GlobalHydrologyLab / AquaSat

Monitoring water quality from space!
MIT License
47 stars 16 forks source link

project structure proposal #1

Closed aappling-usgs closed 7 years ago

aappling-usgs commented 7 years ago

@matthewross07 here's a proposed project skeleton with some starter files.

One core idea is that there's some general direction of data flow from raw data (folders starting with 1_) to a paper/proposal/presentation/etc (folder[s] starting with 9_), and that the scripts, configurations, and outputs of those steps can be stored in numbered folders to broadly describe that flow. Soon I expect we'll add numbered folders like 3_combine or 5_model, but I'm leaving those out for now because I don't know what the right grouping or naming is.

The other big idea that I'd love to try here, if you're game, is to use remake (https://github.com/richfitz/remake) and scipiper (https://github.com/USGS-R/scipiper) to formally describe and direct the flow of data. I wrote more about scipiper in the README, and there's a simple working example in this pull request (PR).

I got the list of possible chlorophyll codes in 1_wqdata/cfg/wqp_codes.yml from somebody else's old WQP code. Are any of those of interest, or do you just want to stick with "Chlorophyll a"? I don't know yet about the frequency of observations from each code, but I will find that out soon.

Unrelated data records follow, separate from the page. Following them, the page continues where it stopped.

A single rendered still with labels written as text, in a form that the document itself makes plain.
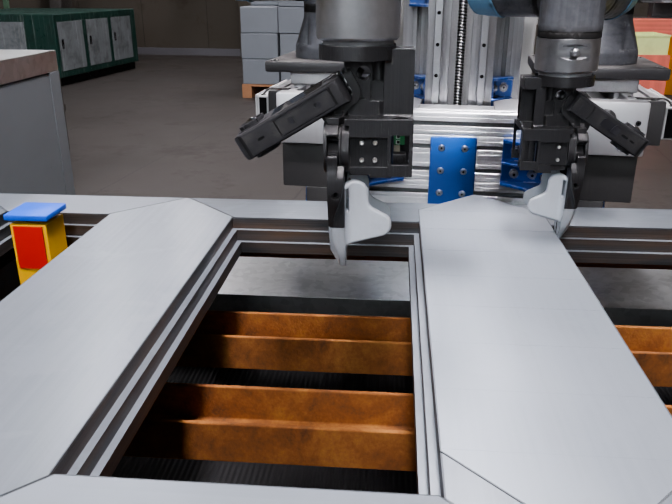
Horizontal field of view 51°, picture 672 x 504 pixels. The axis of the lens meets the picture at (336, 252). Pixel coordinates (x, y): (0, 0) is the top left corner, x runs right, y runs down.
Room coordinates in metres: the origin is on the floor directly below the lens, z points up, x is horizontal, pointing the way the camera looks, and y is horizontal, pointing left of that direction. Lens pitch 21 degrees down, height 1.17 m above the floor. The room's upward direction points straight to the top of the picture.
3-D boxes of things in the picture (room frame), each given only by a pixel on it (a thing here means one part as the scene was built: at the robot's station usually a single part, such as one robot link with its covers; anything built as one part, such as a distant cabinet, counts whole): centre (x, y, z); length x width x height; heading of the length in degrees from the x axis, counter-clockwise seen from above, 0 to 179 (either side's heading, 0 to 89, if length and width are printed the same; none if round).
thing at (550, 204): (0.87, -0.28, 0.90); 0.06 x 0.03 x 0.09; 85
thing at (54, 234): (0.91, 0.41, 0.78); 0.05 x 0.05 x 0.19; 85
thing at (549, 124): (0.88, -0.27, 1.01); 0.09 x 0.08 x 0.12; 85
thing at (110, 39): (9.92, 4.09, 0.42); 2.13 x 1.95 x 0.84; 169
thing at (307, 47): (1.44, 0.00, 1.09); 0.15 x 0.15 x 0.10
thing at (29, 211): (0.91, 0.41, 0.88); 0.06 x 0.06 x 0.02; 85
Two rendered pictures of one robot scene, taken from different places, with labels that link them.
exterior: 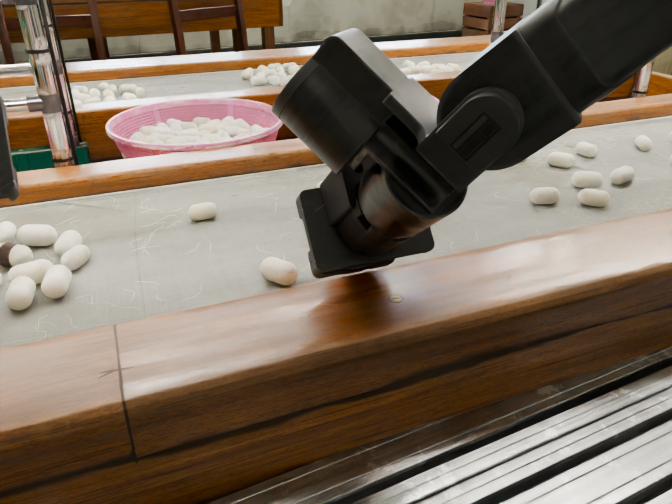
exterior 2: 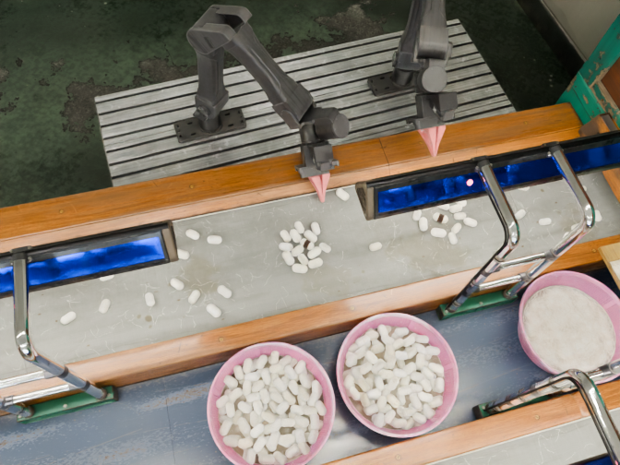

matthewross07 commented 7 years ago

I like the proposed directory, using make and following scipaper rules. For the more complex chlorophyll names pull, we might as well pull all of that down at lest for LA and WI and we can see if that adds any information, though I'm skeptical we have enough resolution. If any of this data overlaps with Hyperion flyovers then it would be great to have that extra info.